The difference here is this - that we feel ourselves as part of this process, in which we are expected to react to nature's probes in ways that will then allow or even require nature to revise its plans for us (either collectively or as individuals) accordingly."

So that with respect to our approaches to the "free will" problem, the differences seem to lie in the various ways we have learned to interpret nature's apparent (yet ultimately illusory) intentions. And thus to someone who felt that "lesser" animals didn't concern themselves with determinative forces in choosing their actions, I responded as follows:

"Yes, but to the extent that any animal can be said to have a rational component to its cognitive system, its emotional brain will turn to that component for "predictive" assistance - and to the extent that "rational" analysis turns to the functional culture from which it derives its 'learning,' the determinative nature of that culture will have an effect on the emotions. And these emotions, as the final arbiter of choice and action, will in some sense have taken the measure of its "freedom" into account.

And there are different varieties of "determinative" algorithms operating in any biological system that direct interaction among individual entities as a "cultural" force. Quorum sensing for example is to some extent "taught" by the particular bacterial culture extant to its group survival."

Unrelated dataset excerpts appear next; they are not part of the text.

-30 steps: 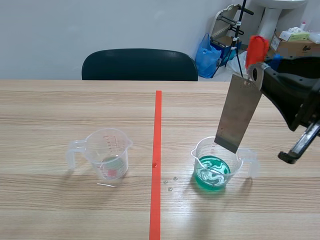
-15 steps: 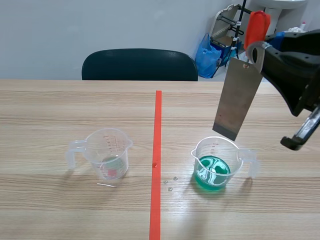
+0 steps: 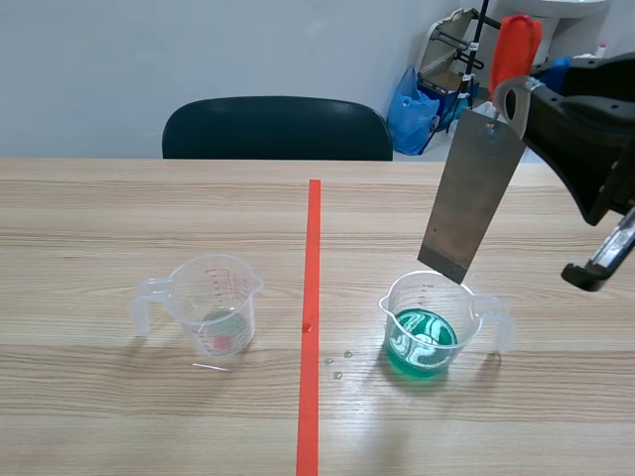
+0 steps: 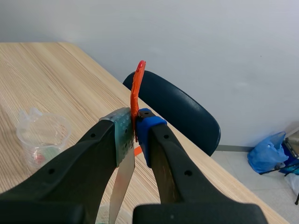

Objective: Do the redox reaction experiment

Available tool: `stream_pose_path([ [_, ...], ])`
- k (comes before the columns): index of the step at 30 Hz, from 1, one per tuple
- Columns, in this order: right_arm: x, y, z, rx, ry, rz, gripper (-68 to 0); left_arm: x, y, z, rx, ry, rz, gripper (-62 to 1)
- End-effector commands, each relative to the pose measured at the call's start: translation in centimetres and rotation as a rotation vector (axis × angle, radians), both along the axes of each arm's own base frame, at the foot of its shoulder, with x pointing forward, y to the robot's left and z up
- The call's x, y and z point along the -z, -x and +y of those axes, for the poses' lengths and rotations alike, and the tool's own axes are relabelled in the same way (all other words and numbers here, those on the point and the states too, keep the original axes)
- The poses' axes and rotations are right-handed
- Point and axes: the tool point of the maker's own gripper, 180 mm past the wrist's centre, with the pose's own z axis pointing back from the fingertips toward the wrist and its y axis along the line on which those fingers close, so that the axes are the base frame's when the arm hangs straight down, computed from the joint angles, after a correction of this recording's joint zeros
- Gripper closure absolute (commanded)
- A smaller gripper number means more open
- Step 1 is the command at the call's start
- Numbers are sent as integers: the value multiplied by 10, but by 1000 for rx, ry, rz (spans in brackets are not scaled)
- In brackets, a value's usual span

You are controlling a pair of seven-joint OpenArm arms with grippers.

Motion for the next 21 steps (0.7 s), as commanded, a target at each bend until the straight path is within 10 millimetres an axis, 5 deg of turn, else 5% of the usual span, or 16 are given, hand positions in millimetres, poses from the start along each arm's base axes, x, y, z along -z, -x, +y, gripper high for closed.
stream_pose_path([
  [1,-14,1,1,-13,-14,-42,-13,-5,-3,-1,-1,7,-22,-623],
  [21,-13,1,1,-10,-9,-37,-13,-5,-3,-1,-1,8,-22,-623],
])
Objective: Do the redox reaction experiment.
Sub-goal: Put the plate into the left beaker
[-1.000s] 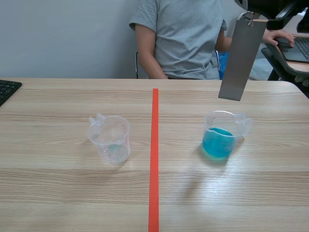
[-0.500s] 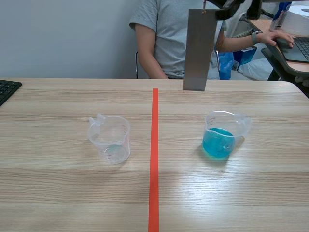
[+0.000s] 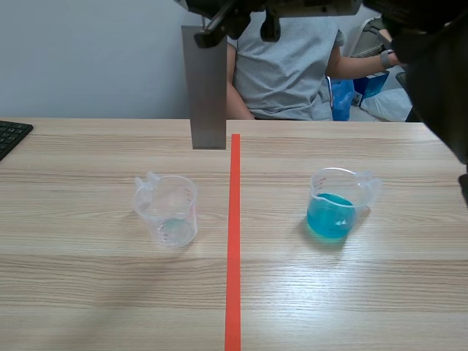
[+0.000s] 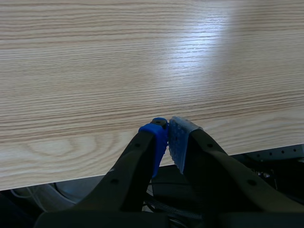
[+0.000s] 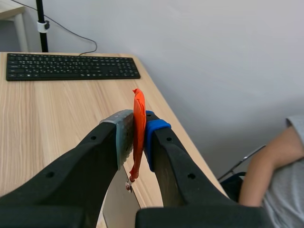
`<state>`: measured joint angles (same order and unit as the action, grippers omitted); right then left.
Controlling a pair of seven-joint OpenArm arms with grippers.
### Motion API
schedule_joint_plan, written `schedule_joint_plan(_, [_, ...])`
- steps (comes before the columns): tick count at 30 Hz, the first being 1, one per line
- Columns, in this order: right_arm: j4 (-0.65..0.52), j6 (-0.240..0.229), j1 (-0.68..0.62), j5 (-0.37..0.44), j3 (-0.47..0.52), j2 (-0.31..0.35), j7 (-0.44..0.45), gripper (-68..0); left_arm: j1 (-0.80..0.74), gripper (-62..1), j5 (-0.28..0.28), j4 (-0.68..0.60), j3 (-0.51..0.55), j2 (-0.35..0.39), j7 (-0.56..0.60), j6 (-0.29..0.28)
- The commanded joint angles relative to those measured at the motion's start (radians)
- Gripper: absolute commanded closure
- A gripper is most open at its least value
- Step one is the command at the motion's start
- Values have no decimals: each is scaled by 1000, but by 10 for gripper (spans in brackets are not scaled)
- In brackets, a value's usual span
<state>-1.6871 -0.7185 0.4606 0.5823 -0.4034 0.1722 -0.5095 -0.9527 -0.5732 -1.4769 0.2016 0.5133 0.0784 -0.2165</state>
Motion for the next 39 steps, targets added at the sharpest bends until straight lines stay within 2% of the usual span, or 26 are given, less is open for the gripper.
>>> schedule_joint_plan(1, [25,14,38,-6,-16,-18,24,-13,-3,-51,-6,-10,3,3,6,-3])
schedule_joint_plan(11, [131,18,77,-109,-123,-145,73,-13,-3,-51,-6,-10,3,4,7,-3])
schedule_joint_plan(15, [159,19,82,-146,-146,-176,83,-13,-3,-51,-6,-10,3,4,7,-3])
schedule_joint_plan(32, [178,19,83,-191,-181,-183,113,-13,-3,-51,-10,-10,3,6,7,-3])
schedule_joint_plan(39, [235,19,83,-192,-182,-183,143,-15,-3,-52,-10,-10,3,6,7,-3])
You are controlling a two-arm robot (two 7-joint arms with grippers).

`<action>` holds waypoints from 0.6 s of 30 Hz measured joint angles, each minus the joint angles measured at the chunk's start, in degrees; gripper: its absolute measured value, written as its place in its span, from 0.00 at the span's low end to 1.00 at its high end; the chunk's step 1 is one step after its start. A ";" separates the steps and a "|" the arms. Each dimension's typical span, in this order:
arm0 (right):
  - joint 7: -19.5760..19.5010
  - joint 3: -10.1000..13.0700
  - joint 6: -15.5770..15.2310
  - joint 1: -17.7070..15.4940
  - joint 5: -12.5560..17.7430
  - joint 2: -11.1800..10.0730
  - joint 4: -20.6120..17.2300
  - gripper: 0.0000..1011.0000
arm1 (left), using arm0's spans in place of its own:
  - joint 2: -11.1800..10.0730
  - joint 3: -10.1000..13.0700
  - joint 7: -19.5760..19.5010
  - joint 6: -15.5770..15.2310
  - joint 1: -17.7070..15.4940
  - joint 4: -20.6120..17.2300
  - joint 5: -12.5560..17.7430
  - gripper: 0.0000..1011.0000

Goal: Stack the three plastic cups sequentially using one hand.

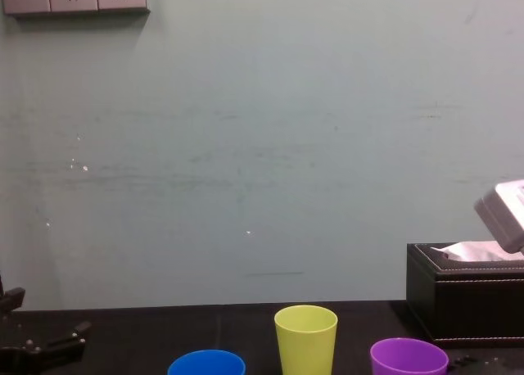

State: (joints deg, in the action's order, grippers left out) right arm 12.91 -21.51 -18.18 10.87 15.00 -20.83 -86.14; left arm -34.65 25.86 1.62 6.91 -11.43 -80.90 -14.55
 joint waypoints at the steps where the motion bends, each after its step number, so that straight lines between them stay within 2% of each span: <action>1: 0.22 0.12 0.11 0.05 -0.14 0.27 0.22 0.99 | 0.00 0.00 0.00 0.00 0.00 0.00 0.00 0.99; 8: 1.02 0.64 0.44 0.26 -0.68 1.34 0.76 0.99 | 0.00 0.00 0.00 0.00 0.00 0.00 0.00 0.99; 18: 1.02 0.57 0.41 0.26 -0.68 1.23 0.76 0.99 | 0.00 0.00 0.00 0.00 0.00 0.00 0.00 0.99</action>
State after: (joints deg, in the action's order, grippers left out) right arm 13.93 -20.93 -17.77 11.13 14.32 -19.60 -85.38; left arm -34.65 25.86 1.62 6.91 -11.43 -80.90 -14.55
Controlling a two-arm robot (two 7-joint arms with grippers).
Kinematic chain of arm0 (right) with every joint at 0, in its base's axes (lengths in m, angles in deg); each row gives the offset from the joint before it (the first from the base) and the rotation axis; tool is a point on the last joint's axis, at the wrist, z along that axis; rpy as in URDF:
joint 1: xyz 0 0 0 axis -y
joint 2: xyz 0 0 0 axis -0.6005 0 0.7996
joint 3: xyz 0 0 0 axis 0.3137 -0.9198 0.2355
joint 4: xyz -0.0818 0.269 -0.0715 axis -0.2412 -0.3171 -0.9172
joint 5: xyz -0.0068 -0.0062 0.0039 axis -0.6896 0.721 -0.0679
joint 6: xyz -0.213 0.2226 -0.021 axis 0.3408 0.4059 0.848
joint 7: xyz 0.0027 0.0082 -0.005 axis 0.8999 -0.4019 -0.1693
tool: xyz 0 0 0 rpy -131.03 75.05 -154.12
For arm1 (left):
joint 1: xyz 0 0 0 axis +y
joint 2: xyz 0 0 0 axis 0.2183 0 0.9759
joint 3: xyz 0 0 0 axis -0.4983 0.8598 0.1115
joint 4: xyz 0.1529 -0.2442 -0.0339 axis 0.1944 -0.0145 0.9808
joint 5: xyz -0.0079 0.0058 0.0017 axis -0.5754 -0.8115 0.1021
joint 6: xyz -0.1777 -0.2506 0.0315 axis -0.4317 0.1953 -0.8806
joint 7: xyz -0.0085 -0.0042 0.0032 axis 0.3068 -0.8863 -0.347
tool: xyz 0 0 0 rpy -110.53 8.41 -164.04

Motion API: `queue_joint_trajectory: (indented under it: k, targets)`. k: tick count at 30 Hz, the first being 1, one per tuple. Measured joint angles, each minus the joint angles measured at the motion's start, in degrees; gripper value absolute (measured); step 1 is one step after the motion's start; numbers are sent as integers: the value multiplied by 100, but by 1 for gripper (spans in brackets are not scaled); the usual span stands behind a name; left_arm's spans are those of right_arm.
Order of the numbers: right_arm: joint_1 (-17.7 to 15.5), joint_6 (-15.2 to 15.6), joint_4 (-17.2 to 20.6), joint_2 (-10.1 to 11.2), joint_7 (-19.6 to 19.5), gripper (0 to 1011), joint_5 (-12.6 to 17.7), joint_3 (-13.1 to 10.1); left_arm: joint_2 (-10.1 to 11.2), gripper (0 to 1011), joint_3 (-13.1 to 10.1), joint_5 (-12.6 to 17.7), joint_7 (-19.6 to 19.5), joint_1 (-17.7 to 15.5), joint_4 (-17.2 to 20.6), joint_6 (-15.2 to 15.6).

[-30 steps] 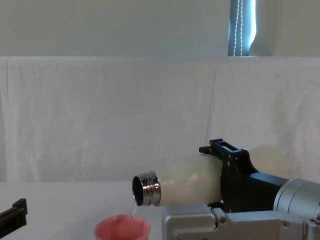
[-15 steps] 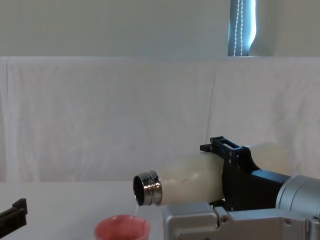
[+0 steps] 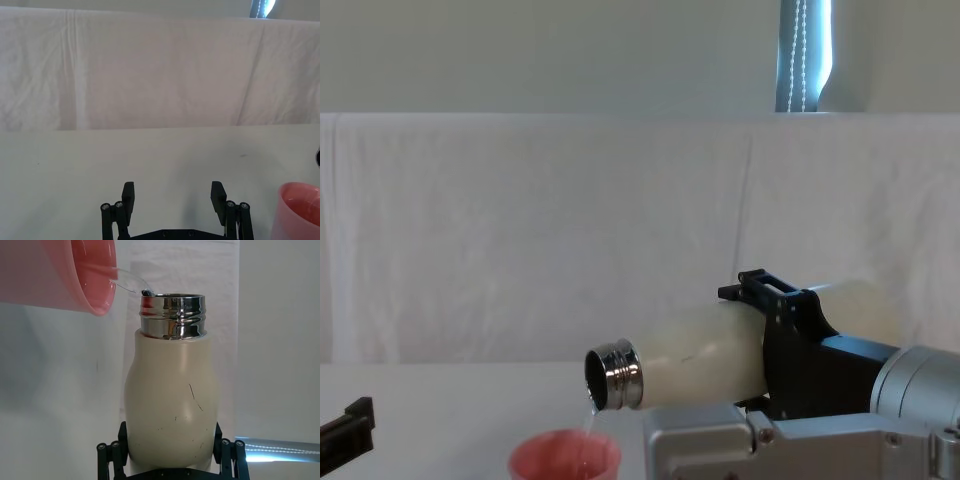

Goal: Grasp the thermos with one hand and pour water into the cup lid.

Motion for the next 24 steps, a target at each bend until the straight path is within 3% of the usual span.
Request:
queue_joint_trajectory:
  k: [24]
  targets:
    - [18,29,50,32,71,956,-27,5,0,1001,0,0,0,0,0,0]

Asked for clarification of the "yes, but" proviso, I posted:

"Basically I'm arguing that the freedom each individual or group of individuals has to make decisions, consciously or just through some primordial sense of awareness, is limited by the scope of optional choices available to it through both its heritable strategies and those learned through the immediacy of its experiences.

So when I said "but," that was in reference to what I regard as fact that all life forms have considerations that equate to "freedom of will" to take action built into their functional apparatus, whether they can in any sense conceive of the nature of choice and freedom or not. And this is not limited to what we regard as brained animals. Some or perhaps most single celled organisms have no discernible "brain" area, yet calculate, learn and choose - such learning as a group being necessary for acquiring resistance to antibiotics as one example. (And I also subscribe to the theory that all life forms react as if nature's forces were potentially aimed at them, the purposes for which the organism had fashioned its programming to be wary of.)"

I might add that all of these organisms, including ourselves, tend to operate as if they are a part of whatever plan nature is operating from at that moment. However, it's likely only the humans that contemplate whether we can willfully change the plan counter to whatever "will" we conceive to be the extension of some natural purpose."

And that's how on this day I got from there to here, burning all bridges in my wake.